My deadline is fast approaching. It seems these days that editors have no patience. On top of that there is this ever-shrinking deadline problem and the constantly shrinking lead-time to publication issue.
Oh wait, it’s only TSQL Tuesday. But the end of TSQL Tuesday is fast approaching, and I am cutting it close once again.
This month we have been invited to this party by Rick Krueger (blog | twitter), and he wants us to talk about our hacks, kludges and wedgies. We are calling them Rube Goldberg Machines for this month. And a Rube Goldberg could be many different things in the SQL Server world. Heck, it could be many different things in the IT world.
If you are unfamiliar with these types of devices, kludges, widgets, here is a good example from the folks at Mythbusters.
Super villain Monologue
My first inclination was to talk about a solution involving the use of SOAP calls in SSIS to perform batch credit card authorizations and then to do inventory control and process shipment orders. That was a fun project. It was also extremely successful compared to the previous solution. We went from a nightly 12 hour process to finishing in 1-2 hours for twice the orders.
I then thought of a couple of solutions that involved the backup of a database on one server and then to restore the database on another server. Minimal moving parts there as it only involved the backup, restore, and then to re-assign permissions (e.g. prod backup to QA environment, the permissions should probably be different).
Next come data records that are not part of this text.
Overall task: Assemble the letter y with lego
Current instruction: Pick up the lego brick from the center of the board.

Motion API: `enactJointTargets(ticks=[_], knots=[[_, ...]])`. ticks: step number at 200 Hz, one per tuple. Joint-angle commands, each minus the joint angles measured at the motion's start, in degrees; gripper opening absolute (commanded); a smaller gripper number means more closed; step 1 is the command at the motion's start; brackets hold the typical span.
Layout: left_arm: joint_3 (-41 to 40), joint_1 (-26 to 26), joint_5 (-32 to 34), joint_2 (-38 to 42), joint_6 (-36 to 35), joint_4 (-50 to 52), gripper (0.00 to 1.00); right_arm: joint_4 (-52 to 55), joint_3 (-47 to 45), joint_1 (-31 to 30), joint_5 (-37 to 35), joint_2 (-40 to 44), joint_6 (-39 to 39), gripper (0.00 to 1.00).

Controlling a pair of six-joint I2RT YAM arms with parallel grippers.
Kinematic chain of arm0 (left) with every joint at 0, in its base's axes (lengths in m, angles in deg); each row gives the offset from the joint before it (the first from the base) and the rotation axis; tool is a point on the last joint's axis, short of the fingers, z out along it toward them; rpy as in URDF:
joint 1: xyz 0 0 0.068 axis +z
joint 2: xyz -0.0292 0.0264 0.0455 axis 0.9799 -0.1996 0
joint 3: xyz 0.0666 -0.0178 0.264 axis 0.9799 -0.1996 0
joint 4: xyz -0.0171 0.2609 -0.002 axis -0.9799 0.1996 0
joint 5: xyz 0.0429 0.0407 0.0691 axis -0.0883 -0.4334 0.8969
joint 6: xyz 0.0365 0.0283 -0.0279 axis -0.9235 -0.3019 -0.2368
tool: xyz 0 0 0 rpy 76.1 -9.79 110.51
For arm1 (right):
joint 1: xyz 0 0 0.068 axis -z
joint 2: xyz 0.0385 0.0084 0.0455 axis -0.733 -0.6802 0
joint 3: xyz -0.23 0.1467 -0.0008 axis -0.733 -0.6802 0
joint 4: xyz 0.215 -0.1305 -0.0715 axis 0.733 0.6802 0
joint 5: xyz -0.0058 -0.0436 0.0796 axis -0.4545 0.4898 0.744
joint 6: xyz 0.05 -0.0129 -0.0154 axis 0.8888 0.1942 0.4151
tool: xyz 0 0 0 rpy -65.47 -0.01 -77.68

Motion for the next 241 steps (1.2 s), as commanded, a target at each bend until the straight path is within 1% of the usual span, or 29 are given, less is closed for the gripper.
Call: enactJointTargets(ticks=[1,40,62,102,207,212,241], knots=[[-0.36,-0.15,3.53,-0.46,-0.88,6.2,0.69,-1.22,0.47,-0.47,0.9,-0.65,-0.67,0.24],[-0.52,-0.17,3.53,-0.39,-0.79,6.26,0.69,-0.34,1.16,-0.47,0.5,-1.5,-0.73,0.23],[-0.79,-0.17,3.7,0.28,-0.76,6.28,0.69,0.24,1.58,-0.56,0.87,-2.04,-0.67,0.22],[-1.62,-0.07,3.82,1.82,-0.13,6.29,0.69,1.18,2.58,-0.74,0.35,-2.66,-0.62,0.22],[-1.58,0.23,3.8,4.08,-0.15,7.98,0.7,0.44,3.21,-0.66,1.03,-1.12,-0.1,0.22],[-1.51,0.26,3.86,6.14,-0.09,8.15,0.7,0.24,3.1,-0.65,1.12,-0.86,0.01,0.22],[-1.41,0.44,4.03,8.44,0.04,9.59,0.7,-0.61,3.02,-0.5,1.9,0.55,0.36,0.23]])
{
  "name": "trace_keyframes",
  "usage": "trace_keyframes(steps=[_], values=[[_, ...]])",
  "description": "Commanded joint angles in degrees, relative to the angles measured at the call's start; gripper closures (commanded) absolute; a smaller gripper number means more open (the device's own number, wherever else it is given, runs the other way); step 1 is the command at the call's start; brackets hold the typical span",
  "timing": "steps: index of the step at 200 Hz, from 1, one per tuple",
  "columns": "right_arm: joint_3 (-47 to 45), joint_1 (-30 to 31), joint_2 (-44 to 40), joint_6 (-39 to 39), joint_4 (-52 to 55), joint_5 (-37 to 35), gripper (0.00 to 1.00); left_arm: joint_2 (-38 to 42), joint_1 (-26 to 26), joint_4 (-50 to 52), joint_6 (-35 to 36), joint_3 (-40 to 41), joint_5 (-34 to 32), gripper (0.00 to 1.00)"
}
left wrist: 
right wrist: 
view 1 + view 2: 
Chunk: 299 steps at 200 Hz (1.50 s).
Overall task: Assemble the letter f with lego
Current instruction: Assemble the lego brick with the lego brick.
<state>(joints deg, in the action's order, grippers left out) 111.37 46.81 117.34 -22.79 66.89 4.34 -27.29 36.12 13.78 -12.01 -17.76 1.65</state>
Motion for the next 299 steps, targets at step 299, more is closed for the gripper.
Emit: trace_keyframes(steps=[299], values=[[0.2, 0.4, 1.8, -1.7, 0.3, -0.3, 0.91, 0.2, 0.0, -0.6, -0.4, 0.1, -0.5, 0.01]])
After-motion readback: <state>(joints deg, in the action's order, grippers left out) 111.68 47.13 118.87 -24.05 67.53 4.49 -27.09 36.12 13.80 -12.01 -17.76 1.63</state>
And then it hit me. There is a pretty cool solution that involved multiple servers, multiple moving parts, and was somewhat useful.
Imagine having three servers that each perform a different function. In our case, we will call them Server1, Server2, and Server3 – all of them are SQL Server. Server1 is the primary production server. Server2 is a mirror of Server1. And Server3 is the DR server that is a secondary in logshipping.
Due to policy or previously established procedure, mirroring is stopped (maybe the deployment requires massive data changes and it causes issues with latency to the mirror. Maybe the network link between servers is broken and you want to prevent excessive log growth – it’s up to you to find the excuse). You already have a process for re-establishing mirroring and logshipping (yeah that got stopped too), but you want a 1-click approach.
Without going into extensive details, what worked in my scenario was to create linked servers between each of the three servers. Then I could go and create a job relevant to each server (such as the steps listed below). Each job would then execute a job step and then start the next job in the sequence via the linked server – if the job step was successful. If it failed then it would fire off an alert to notify the appropriate people of where the failure occurred.
Here is a sample of the steps that could be executed.
1. stop logshipping on server1
2. backup db on server1
3. restore backup to server2
4. start mirror on server2
5. start mirror on server1
6. restore logs to server3
7. start logshipping on server1
Depending on the requirements, you may want to try something like this or do something completely different. Your mileage may vary. The point is, we have a little mouse trap here that triggers another mouse trap and then another until the task is complete. Hopefully the setup will require minimal intervention, if any (that is a requirement of a Rube Goldberg machine – you start it but don’t touch it after that).
There you have it. Nothing big and fancy. Just a short and sweet description of a possible avenue for some of those multi-server tasks you may have.